Sales in the third quarter totaled 3.9 billion kronor, or $583 million, up 37.5 percent year-on-year. Stripping out the impact of exchange rate variations, revenues rose 28 percent.
“The strong top-line development has continued in the third quarter of the year, and again all regions contributed to the growth,” Friis said.
“Europe and Asia-Pacific in particular did well, with both established as well as less-developed markets continuing the positive momentum. Growth in the U.S. was slightly softer than previous quarters, primarily due to a change in promotion strategy in the region to further enhance our brand,” he added.
By category, sales of rings grew the fastest with a 79.1 percent increase during the quarter, followed by other jewelry, up 36.9 percent; charms, which rose 35.8 percent, and silver and gold charm bracelets, which progressed 8.8 percent.
Revenue rose 40.7 percent in Europe, 74.8 percent in Asia-Pacific and 22.7 percent in the Americas.
Sales in local currency terms were up 50 percent in Germany, where the company’s restructuring is beginning to bear fruit. “Our effort to improve the German market appears to be working,” Friis told analysts during a conference call.
Revenues in the U.S. rose 5.7 percent, impacted by Pandora’s decision to launch a charms promotion in the third quarter instead of offering a free bracelet with minimum purchase, as it has done at the same period for the last 10 years.
“One of the things that, in my opinion, is damaging to a brand is if we get too predictable, so therefore we changed that.

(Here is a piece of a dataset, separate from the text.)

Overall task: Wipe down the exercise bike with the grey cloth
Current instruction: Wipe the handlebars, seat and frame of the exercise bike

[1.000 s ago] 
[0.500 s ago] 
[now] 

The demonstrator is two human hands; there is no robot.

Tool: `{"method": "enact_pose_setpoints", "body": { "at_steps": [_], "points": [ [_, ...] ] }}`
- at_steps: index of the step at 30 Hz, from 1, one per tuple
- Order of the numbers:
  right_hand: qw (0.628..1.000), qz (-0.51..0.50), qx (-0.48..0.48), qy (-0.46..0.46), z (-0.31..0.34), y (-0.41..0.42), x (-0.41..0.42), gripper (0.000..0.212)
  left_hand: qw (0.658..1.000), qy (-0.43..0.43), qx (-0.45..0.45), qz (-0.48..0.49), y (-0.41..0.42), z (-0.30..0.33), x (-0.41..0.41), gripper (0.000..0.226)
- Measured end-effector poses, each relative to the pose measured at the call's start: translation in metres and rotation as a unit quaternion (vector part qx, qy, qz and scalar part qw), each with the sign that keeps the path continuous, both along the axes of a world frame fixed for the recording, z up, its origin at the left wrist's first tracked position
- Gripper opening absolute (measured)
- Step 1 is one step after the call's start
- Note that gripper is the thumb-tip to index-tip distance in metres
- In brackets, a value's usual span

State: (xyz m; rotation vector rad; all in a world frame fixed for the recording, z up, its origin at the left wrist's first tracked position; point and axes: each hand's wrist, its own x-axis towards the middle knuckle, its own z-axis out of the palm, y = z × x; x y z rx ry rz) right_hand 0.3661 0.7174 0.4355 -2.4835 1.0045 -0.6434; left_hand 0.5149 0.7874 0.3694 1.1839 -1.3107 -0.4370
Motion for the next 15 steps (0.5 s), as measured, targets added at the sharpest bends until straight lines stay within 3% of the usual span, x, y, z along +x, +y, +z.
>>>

If we take that part of the quarter out of the equation, the U.S. did very well,” said Friis.
“I actually think that is what we need to do to support our brand in the U.S., so at least in my world, this is something which is helping us build our brand even stronger in the U.S. market,” the executive added.
Sales in local currencies were up 45 percent in Australia and 77 percent in other countries in Asia-Pacific, driven by a strong performance in China and Hong Kong.
Pandora said last month it has expanded its strategic alliance with The Walt Disney Co. to include 13 markets in Asia-Pacific, including China, Japan and Australia. It plans to launch the first Disney products in the region in November.
Sales in Russia were down 84 percent during the quarter, and Friis maintained his forecast that Russia would close the year with a drop in revenue of 25 percent to 50 percent. Nonetheless, he said Pandora was happy with its local distributor, PanClub.
“The reason we see these very low sales numbers from Pandora is actually because the inventory level in Russia is getting smaller,” he noted.
“But the distributor’s sales to consumers are actually, in broad terms, roughly flat, even though they have a slightly negative development in like-for-like, and that is of course because they are continuing to open stores, and profitable stores,” Friis added.
Pandora said like-for-like growth accounted for roughly one-third of overall revenue growth in the third quarter, while network expansion contributed the remaining two-thirds.
The group has been closing unbranded doors, buying back stores and reacquiring distribution rights. Owned and operated stores, including e-commerce sites, accounted for 26 percent of total revenues in the third quarter, up from 15 percent during the same period last year.
Pandora opened 112 new concept stores in the three months ended Sept. 30, bringing the total worldwide to 1,666. This included 83 new owned-and-operated concept stores, of which 38 were added in China — including 30 stores taken over from its former distributor — and 29 in Germany.